DHS’s Science and Technology Directorate has published a handbook to guide industry in developing and integrating technologies for first responders.
Through the Next Generation First Responder Apex Program, DHS has collaborated with first responders and industry to identify capability gaps in technology. The five-year Apex program uses technology to give firefighters, law enforcement officers and paramedics enhanced protection, communication and situational awareness. It engages first responders for feedback from developing program requirements through to testing prototypes.
The NGFR Apex Program consists of more than 40 research and development projects, which have been integrated with the available technology that first responders use through Integration Demonstrations. For example, in Grant County, an experiment was conducted to integrate technologies such as situational awareness and responder physiological monitoring for emergency responders. As a result, a number of new technologies for future events around Grant County have been implemented.
The handbook that has been produced by the Science & Technology Directorate outlines a ‘plug and play’ standards-based environment for commercially based technologies that will assist first responders.
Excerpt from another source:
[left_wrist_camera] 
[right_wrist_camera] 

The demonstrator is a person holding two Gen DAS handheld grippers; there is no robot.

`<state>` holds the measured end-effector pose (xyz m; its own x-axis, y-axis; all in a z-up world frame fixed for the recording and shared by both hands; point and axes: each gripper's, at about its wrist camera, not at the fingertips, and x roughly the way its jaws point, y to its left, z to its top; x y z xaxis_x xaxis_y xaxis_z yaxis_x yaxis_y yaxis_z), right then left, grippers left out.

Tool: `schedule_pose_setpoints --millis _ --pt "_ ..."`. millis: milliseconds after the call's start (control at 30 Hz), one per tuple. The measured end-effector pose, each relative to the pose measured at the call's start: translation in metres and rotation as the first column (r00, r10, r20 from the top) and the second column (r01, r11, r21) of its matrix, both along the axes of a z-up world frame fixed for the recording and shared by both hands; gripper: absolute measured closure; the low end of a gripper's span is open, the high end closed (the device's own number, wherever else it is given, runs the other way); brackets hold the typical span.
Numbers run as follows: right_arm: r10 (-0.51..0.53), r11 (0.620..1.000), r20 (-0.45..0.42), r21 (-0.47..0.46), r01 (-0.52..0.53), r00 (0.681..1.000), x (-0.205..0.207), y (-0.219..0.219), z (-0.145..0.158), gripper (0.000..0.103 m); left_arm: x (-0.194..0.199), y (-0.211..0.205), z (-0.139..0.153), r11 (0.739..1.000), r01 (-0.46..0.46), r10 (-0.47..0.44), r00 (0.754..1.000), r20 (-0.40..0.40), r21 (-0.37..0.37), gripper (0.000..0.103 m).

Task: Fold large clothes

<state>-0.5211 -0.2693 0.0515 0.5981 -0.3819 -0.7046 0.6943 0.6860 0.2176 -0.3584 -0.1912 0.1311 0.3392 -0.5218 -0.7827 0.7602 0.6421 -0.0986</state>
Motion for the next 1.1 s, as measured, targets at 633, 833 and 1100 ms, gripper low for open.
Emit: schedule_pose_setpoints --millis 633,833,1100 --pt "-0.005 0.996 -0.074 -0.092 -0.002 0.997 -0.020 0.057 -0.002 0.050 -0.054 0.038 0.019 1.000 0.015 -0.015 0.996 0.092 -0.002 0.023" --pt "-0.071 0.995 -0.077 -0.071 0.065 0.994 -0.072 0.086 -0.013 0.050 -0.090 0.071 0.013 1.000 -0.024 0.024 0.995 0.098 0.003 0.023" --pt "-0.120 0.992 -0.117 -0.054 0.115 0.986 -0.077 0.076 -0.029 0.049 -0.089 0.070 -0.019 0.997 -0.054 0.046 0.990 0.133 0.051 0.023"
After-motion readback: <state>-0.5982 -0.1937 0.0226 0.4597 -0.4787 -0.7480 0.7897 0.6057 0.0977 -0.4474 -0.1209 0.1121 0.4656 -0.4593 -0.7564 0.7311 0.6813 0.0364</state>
Its aim is to reduce barriers to entry to the first responder technology market, encouraging entrepreneurial companies while also saving costs and increasing innovation for public enforcement agencies. It stresses that indiscriminately throwing more technologies at responders can do more harm than good; instead, DHS is looking for “smarter, seamless technologies.”
The handbook also guides potential developers through the Responder SmartHub modules, which ensure that technology is primarily body-worn so that responders can carry out activities safely.
“Integrating new capabilities with existing technology investments is critical to adoption – first responder agencies do not have the budget flexibility to buy all new technology suites and often buy different capabilities from different vendors,” it says. “Interoperability is therefore essential to make sure both new and legacy technologies can support first responder missions without distracting them from their operational priorities.”
DHS S&T is inviting industry to review the handbook and provide feedback on the level of technical detail. Anyone interested in providing feedback should email NGFR@hq.dhs.gov to receive the required NGFR Integration Handbook comment matrix.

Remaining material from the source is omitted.